When we talk about advocating for patients, whether it’s as an oncology nurse or an oncology social worker, we’re talking about optimal care and quality of life. You could have the greatest treatment in the world, but if your patient doesn’t have transportation to get to that treatment, what’s the point?
As oncology professionals, our job isn’t just to give them chemotherapy or radiation, scans or shots. We have to ensure that patients aren’t missing treatments, struggling financially, or experiencing other barriers. We have to understand their environments, so when needed, we ensure that our patients are capable of adhering to their treatments and getting the care they need.
Oncology nurses and oncology social workers work in tandem to advocate for the needs of their patients. As part of a coordinated cancer care team, the expertise of both complement each other.
By recognizing the capability of others on the cancer team, we’re able to keep patients from falling through the cracks in the healthcare system. For instance, patients may have transportation and are able to afford the visit but may be noncompliant with their treatment regimen or miss appointments. The question is always the same: “Why?” By recognizing oncology social workers’ expertise and referring patients for a psychosocial assessment, underlying issues are identified and a coordinated plan put into place that keeps patients on track for optimal outcomes.

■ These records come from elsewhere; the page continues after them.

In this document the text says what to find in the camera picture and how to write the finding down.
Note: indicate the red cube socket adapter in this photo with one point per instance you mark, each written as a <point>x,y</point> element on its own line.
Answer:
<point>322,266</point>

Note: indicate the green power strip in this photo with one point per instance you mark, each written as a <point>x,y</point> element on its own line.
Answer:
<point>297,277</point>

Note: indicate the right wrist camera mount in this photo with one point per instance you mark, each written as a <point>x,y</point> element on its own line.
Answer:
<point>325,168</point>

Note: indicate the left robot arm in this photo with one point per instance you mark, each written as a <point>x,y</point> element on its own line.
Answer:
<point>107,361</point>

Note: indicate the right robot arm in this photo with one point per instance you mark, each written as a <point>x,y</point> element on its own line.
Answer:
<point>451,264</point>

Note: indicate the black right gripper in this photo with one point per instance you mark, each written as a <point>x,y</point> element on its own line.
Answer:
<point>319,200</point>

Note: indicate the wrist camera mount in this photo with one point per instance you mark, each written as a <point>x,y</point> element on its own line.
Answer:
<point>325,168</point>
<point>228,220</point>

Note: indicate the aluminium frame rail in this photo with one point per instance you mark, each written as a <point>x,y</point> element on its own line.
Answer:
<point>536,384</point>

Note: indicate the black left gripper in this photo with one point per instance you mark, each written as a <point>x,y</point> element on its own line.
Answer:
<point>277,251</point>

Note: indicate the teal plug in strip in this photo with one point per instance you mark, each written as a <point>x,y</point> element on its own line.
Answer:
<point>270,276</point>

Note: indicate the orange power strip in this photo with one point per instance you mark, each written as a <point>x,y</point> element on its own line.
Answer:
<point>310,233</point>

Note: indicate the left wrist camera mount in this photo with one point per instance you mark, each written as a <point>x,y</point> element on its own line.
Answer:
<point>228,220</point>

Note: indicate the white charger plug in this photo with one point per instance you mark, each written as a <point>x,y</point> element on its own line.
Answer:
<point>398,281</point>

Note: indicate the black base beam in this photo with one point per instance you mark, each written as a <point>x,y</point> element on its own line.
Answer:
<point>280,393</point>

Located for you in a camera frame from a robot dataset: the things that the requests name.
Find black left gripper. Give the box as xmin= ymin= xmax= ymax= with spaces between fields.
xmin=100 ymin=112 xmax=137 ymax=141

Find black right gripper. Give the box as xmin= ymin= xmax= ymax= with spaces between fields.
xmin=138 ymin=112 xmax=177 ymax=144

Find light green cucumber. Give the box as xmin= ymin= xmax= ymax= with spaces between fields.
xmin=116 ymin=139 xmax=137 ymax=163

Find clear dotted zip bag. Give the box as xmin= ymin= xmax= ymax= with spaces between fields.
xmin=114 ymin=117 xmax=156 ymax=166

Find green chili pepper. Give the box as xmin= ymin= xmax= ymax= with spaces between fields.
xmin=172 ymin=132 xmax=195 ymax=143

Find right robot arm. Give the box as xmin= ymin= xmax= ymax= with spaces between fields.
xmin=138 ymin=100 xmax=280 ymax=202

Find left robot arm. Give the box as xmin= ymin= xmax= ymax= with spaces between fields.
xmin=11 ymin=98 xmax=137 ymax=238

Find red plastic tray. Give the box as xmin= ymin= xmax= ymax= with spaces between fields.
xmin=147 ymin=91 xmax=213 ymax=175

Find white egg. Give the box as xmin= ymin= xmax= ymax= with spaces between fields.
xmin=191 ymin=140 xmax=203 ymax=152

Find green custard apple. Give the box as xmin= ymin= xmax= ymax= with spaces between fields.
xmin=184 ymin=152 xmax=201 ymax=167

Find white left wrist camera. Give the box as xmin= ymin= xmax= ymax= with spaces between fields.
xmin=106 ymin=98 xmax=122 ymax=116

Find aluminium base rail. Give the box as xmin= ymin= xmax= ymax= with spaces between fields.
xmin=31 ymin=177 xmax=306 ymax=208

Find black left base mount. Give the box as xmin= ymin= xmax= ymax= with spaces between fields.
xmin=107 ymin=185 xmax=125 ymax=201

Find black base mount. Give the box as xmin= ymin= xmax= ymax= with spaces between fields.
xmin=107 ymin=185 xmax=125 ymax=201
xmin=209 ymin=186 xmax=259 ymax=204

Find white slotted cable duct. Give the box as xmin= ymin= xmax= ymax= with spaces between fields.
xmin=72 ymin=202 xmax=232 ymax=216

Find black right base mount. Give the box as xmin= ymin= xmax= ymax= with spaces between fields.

In some instances, patients struggle financially with their treatment plans. Perhaps a patient is the sole breadwinner of the household and undergoing treatment will keep him or her from working. It’s in this instance where an oncology social worker’s expertise is crucial. We’re not just going to give patients websites and local nonprofits that could help. We’re interested in finding out why a financial burden exists. This is something that oncology nurses may recognize but might not be as comfortable pursuing. We’ll work to offer novel solutions to help free up funds to cover medical costs, we may coordinate with employers and patients to create a potential work environment that meets the needs of both, there may be a need for short-term counseling for the family as a whole—it’s usually a combination of many different interventions.
Social workers and their oncology nurse partners often work to create a perfect balance for patients with cancer. By supporting each other in our individual roles, as well as the roles we play with patients, we can act as a safety net for our patients. If one of them stumbles on a crack in the healthcare system, we work together to create that safety net to ensure that they don’t fall.